Anger, frustration, disappointment—these were among the emotions that hung thick in the air 14 years ago when lead investigators with the Boulder Police Department heard the news: John and Patsy Ramsey would not be indicted for the death of their beauty princess daughter, JonBenet.
One lead detective, gun at his hip in disbelief, pounded the table with his fists before storming out, slamming the door behind him. For 18 months this team of detectives had worked 60-hour weeks, finding witness after witness, building what they were sure was a rock solid case.
And it had all been for nothing.
Several blocks away, secluded in the home of friends, John and Patsy were down on their knees praying in front of a television, unsure if their next night would be spent in a jail cell. They jumped up when they heard District Attorney Alex Hunter announce the decision to assembled reporters. The grand jury was officially dismissed.d
On Friday, one of America’s most famous unsolved mysteries will be revived when portions of the grand jury’s final recommendations to the DA are revealed.
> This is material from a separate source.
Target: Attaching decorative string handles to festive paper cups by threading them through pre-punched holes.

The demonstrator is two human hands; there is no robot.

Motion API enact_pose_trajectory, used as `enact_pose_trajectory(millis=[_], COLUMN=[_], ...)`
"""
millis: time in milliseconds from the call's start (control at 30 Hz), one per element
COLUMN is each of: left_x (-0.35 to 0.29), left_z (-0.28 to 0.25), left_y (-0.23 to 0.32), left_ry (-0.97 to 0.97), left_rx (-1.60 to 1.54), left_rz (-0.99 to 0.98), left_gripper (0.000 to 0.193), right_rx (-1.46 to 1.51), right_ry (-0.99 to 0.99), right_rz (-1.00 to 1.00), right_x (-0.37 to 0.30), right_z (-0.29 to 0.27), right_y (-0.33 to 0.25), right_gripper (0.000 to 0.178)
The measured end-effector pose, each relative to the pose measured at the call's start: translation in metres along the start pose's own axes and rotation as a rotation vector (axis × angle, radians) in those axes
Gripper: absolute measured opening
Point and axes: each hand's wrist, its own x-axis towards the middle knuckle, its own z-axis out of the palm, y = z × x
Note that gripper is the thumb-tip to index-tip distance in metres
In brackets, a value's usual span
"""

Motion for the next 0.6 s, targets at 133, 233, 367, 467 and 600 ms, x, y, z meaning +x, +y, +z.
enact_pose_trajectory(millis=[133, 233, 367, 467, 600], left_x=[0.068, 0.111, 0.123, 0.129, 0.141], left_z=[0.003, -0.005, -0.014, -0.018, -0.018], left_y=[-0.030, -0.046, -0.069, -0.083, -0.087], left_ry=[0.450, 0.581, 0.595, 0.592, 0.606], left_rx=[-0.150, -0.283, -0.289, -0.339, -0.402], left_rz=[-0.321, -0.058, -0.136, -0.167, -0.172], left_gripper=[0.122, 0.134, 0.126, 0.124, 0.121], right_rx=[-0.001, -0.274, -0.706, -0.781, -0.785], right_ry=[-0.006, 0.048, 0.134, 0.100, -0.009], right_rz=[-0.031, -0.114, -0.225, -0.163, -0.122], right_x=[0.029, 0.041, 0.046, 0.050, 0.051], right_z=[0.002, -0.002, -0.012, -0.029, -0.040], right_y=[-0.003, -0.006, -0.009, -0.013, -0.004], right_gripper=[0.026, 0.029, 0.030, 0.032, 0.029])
One key revelation, according to two sources familiar with the matter, is that the grand jury had, in fact, recommended indicting John and Patsy Ramsey with child abuse resulting in death.
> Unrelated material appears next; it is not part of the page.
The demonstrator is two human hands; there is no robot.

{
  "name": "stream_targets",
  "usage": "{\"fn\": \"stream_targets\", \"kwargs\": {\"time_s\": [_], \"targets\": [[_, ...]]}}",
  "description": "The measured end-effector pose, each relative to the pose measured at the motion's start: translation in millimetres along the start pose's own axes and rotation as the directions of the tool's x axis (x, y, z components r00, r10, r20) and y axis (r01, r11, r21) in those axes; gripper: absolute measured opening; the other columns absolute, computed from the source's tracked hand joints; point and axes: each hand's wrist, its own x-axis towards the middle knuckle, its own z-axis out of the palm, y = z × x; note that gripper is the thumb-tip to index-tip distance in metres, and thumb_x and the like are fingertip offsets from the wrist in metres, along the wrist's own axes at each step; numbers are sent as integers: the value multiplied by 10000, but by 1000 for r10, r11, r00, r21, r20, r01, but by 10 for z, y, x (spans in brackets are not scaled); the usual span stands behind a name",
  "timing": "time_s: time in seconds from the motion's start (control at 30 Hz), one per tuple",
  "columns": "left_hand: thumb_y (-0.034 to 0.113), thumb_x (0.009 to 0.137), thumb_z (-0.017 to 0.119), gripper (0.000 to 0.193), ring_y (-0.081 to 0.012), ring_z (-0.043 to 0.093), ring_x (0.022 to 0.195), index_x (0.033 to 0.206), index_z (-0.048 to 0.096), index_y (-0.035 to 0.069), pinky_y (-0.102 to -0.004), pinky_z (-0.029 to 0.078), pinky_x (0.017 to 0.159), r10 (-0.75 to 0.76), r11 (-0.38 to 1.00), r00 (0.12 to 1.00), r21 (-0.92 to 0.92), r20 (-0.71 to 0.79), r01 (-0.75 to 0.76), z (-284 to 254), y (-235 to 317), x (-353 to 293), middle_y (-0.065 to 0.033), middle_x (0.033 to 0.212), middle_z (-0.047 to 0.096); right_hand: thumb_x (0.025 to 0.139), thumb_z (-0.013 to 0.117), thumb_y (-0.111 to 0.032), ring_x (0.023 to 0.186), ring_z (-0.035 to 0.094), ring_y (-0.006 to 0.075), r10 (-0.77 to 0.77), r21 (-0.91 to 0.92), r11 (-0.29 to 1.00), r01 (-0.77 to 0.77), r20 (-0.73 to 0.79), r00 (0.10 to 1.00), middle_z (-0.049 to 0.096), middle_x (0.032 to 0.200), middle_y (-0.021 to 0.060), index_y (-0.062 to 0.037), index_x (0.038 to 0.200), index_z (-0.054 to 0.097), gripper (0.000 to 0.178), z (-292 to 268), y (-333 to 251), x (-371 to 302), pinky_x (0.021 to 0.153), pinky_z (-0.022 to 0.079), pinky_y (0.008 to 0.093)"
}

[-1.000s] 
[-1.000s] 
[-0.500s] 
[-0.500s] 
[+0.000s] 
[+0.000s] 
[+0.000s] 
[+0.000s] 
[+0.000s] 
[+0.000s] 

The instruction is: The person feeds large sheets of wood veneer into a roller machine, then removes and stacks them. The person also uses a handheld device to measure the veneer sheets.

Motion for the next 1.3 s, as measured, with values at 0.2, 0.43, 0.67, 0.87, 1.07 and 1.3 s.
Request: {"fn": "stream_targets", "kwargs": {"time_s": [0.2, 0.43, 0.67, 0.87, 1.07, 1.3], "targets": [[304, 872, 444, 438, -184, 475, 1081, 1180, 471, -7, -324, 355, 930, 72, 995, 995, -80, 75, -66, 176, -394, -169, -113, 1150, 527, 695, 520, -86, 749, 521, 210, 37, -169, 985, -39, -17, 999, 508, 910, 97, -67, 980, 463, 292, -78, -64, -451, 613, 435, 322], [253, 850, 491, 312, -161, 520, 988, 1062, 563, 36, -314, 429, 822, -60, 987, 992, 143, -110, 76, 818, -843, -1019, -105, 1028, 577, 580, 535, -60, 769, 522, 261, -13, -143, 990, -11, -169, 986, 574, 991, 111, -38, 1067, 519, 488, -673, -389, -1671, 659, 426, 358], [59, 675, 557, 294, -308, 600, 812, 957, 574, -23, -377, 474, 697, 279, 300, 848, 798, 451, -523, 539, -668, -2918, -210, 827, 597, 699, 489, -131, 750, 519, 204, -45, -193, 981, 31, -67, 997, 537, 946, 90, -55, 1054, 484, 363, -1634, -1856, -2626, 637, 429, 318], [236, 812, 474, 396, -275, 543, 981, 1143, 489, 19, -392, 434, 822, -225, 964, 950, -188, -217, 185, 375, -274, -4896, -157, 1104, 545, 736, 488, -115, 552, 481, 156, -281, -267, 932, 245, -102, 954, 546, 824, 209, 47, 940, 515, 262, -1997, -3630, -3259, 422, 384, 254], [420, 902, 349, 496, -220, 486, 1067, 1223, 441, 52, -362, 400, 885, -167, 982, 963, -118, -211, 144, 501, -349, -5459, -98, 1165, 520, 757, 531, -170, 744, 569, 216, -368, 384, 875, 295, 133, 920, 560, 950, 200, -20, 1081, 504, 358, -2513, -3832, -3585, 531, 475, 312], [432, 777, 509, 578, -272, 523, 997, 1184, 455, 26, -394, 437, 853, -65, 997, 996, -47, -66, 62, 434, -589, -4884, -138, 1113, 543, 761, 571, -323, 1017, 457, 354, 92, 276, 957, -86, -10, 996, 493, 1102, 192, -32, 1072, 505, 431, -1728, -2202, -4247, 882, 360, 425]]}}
In his order to release the documents, retired County Judge Robert Lowenbach noted that Hunter himself had suggested several “possible charges regarding John Ramsey and Patricia Ramsey based on the fact that the child had died and that there was evidence that a sexual assault of the child had occurred.”
Yet in the end, Hunter decided not to indict anyone. That decision continues to baffle some law enforcement officials nearly two decades later.
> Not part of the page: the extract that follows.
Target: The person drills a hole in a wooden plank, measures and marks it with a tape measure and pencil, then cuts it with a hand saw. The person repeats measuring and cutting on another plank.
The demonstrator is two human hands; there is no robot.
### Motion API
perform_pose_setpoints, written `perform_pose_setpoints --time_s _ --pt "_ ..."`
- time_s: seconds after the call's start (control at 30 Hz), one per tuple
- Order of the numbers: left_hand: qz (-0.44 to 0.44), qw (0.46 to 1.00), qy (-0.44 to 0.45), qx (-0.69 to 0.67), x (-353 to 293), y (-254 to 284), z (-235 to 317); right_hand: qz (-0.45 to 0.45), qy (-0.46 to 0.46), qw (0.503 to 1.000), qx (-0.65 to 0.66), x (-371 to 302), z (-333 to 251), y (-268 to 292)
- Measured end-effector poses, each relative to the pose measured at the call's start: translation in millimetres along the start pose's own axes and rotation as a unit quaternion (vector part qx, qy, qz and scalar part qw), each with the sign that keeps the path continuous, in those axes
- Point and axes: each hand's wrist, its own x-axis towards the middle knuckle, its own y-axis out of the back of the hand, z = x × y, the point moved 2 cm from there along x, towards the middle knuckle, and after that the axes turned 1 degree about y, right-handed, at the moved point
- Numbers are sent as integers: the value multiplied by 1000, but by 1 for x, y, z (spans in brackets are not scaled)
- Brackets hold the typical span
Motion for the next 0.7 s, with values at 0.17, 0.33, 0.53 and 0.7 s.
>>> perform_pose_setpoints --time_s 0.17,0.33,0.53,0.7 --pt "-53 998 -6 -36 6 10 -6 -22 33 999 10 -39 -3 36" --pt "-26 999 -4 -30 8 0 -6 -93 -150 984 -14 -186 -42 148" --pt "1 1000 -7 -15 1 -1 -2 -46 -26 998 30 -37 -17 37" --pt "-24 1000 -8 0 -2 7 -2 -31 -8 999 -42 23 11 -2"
“They’re frustrated that they didn’t get the support and cooperation they needed from the DA’s office so that they may have moved this case to its conclusion,” says A. James Kolar, a former lead investigator with the Boulder County DA’s office and author of the book “Foreign Faction”.
Indeed, police felt they had given Hunter plenty of ammunition to charge the Ramsey couple. Among the witnesses who had gone before the Grand Jury were the Ramseys’ housekeeper, the best friend with whom they’d spent Christmas, and her brother Burke. There had been handwriting and DNA testimony. (John and Patsy Ramsey were never called to testify.) But in the end, Hunter had decided it wasn’t enough to prosecute JonBenet’s parents for her death.
Hunter declined to comment for this story, saying, “I’m bound by my oath to the court and Colorado statutes governing Grand Jury proceedings.”
Since the day Hunter refused to indict, the Boulder grand jury that heard the case has been largely silent, avoiding the limelight despite the fact that their names and faces can be found with a simple Google search. The husband of one juror said in an interview that he still tries in vain to get his wife to talk about her experience: “My wife never told me anything, and I sleep with her!” Another juror declined an interview request with The Daily Beast, saying only, “This was not a case of ‘Twelve Angry Men.’ There wasn’t much argument at the end.”